American politician (1849–1934)

James M. Coen (September 5, 1849 – April 1934) was a farmer and a Democratic member of the Mississippi State Senate, representing the state's 11th district, from 1916 to 1920.

== Biography ==
James M. Coen was born on September 5, 1849, in Linden, Copiah County, Mississippi. He was a member of the Confederate Army in the Cavalry during the Civil War until he was paroled by the Mississippi government in 1864. After the war ended, he returned to farming. During Reconstruction, he was a member of the Ku Klux Klan.
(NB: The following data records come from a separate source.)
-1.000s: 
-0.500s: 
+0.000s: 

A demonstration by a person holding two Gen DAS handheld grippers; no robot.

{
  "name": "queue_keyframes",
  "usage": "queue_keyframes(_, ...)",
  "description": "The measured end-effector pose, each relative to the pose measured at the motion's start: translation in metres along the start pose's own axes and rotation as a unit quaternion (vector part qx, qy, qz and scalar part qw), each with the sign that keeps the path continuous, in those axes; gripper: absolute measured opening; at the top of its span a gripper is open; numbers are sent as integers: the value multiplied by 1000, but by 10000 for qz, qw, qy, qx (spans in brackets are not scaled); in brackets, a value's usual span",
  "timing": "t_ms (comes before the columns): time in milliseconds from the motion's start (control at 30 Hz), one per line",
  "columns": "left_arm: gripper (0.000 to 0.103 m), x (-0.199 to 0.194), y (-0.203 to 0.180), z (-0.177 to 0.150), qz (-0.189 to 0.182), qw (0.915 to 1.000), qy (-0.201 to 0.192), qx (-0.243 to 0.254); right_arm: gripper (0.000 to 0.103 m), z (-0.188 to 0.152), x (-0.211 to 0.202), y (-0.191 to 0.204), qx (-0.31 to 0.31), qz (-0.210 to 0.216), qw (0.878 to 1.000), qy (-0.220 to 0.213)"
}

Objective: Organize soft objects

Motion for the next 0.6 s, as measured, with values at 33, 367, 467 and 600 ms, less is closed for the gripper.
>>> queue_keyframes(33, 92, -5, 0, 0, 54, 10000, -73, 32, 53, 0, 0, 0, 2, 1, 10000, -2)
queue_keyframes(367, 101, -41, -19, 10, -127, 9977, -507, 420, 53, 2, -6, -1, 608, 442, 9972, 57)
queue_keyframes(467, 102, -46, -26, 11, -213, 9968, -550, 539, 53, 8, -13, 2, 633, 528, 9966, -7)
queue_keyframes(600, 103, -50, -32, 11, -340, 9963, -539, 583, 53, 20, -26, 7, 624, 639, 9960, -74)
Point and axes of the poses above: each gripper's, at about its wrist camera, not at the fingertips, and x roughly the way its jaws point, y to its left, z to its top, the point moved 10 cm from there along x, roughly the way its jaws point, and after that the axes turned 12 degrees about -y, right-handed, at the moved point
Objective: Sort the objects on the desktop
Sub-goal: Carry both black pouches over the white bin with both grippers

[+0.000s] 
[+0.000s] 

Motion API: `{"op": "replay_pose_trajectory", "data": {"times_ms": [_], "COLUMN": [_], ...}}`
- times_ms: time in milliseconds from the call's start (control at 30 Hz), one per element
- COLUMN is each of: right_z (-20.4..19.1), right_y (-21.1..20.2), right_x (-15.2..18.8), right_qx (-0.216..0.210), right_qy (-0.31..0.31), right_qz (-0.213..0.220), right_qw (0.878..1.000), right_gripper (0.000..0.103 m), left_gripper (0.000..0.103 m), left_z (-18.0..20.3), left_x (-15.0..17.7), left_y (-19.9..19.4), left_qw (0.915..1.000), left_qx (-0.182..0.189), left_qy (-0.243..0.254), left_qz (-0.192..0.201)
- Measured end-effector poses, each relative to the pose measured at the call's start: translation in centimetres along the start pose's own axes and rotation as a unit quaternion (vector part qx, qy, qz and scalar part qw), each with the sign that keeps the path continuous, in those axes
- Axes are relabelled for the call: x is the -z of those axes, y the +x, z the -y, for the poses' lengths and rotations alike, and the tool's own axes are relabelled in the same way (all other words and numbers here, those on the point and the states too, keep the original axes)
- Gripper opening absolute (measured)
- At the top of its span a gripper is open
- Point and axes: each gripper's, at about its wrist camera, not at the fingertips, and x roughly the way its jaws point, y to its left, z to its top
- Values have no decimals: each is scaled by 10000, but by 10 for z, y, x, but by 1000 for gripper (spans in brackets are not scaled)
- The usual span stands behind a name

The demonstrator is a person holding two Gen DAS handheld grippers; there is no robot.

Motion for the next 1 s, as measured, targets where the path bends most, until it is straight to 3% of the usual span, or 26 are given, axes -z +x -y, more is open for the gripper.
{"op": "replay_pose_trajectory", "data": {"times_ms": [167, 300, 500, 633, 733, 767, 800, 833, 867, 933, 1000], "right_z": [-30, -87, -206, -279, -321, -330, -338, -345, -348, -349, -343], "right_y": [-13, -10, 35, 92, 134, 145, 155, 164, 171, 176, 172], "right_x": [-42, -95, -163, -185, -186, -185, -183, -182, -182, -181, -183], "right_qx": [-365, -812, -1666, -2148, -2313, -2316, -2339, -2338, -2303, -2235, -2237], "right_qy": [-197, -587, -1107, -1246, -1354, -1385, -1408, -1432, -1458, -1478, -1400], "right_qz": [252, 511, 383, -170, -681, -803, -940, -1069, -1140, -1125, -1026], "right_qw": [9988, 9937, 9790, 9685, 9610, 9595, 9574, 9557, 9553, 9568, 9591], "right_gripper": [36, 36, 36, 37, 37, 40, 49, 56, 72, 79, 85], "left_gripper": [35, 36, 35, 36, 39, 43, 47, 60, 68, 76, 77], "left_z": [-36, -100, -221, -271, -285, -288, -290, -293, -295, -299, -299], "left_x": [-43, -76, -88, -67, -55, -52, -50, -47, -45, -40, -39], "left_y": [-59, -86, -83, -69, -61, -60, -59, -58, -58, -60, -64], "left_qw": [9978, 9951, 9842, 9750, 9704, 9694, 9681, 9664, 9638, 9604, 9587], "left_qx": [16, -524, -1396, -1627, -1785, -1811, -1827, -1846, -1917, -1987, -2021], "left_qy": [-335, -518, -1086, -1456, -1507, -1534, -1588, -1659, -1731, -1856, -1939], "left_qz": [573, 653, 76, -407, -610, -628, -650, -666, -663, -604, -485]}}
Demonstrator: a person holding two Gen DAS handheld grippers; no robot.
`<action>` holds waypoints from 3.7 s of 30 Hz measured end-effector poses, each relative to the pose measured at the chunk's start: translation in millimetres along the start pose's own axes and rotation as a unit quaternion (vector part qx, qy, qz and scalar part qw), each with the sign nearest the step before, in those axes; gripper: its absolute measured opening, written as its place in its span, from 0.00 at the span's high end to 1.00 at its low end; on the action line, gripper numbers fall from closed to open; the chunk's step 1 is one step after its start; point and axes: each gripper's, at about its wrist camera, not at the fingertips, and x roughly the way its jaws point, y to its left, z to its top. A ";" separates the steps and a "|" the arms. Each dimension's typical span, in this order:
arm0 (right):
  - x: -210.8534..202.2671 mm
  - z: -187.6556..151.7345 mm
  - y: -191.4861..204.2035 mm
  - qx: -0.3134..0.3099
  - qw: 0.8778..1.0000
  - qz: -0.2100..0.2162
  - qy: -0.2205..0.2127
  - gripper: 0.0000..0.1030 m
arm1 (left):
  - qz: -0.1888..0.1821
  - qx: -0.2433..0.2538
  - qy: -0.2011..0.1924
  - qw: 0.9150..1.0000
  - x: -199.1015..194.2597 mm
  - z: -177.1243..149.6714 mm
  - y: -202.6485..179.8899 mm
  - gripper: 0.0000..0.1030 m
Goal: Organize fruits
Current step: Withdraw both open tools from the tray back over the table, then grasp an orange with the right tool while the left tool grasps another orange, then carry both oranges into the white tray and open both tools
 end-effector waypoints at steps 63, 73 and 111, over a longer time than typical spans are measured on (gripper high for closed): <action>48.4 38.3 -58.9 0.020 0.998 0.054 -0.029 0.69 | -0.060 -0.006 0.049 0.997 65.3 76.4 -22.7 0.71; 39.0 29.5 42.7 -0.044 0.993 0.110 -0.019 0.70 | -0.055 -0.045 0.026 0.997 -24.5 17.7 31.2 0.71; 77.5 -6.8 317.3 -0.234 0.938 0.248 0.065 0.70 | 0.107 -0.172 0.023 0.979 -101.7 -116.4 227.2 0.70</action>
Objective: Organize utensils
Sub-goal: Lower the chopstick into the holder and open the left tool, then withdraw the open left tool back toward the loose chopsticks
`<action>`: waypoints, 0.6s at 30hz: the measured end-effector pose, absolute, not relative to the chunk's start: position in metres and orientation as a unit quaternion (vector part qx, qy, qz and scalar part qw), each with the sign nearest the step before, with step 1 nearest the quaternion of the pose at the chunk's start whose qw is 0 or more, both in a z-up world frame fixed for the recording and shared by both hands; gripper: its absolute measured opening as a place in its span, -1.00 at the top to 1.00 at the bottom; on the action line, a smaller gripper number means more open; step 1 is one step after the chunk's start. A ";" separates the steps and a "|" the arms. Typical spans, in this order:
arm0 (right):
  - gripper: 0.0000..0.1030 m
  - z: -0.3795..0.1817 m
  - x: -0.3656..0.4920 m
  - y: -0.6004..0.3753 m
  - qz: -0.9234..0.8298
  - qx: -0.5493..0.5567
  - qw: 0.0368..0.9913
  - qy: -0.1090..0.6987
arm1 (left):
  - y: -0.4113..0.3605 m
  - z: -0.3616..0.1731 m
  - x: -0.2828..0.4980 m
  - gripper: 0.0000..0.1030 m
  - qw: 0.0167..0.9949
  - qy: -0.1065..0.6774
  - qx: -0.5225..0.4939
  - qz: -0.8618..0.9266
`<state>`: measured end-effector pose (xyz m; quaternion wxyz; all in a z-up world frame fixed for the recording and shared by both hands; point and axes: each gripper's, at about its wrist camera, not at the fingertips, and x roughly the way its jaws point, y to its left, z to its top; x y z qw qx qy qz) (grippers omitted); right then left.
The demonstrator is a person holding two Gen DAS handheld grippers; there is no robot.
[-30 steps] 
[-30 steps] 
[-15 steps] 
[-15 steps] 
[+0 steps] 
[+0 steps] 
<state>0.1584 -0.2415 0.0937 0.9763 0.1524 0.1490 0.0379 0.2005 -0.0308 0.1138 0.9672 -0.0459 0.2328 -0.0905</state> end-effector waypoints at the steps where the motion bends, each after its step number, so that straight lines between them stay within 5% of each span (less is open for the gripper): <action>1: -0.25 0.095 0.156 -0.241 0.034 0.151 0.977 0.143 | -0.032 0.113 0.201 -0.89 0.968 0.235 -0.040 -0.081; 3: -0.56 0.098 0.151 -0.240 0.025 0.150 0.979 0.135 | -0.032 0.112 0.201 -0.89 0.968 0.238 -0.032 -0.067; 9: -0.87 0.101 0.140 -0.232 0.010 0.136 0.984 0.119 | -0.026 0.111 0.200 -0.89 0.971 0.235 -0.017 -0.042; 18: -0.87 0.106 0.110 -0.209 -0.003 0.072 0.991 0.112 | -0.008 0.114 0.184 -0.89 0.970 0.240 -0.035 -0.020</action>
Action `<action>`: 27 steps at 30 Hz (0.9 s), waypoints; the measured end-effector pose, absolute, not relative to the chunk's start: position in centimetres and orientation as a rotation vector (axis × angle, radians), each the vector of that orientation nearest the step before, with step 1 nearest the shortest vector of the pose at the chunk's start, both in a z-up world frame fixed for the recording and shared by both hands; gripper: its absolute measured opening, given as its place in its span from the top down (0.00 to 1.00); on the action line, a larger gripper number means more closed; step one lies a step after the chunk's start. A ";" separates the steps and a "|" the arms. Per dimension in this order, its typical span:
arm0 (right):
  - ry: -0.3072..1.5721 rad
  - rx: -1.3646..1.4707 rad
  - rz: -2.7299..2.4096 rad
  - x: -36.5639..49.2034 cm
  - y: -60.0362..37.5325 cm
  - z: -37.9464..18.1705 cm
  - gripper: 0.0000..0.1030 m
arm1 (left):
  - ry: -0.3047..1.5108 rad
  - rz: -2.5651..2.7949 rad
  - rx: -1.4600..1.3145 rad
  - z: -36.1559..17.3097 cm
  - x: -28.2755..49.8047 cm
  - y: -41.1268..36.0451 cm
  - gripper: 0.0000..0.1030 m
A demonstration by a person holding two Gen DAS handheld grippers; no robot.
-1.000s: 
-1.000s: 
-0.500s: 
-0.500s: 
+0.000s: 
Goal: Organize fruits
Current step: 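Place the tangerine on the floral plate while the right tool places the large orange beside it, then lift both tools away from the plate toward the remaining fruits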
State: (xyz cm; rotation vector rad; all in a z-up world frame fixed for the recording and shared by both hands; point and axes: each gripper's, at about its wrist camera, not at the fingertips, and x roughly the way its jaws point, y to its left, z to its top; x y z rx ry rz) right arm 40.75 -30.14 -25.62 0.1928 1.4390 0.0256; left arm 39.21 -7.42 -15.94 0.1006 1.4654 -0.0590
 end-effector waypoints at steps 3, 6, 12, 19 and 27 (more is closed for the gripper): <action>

From 1885 to 1891, he was the Justice of the Peace in his district for three terms. In 1915, he was elected to the Mississippi State Senate to represent the state's 11th District, composed of Copiah County, as a Democrat. He served in the term from 1916 to 1920. He died after a long illness in his son Claude's house in Gallatin, near Hazlehurst, in early April 1934. He was one of the last living Civil War veterans in that county. His funeral service was on April 2, and he was buried on April 3.

== Personal life ==
He was a member of the Methodist Church. He married Carrie M. Segrist in 1881. Coen had three children, Claude C. Coen, Herman Coen, and Flossie (Coen) Wyatt, as well as three stepdaughters.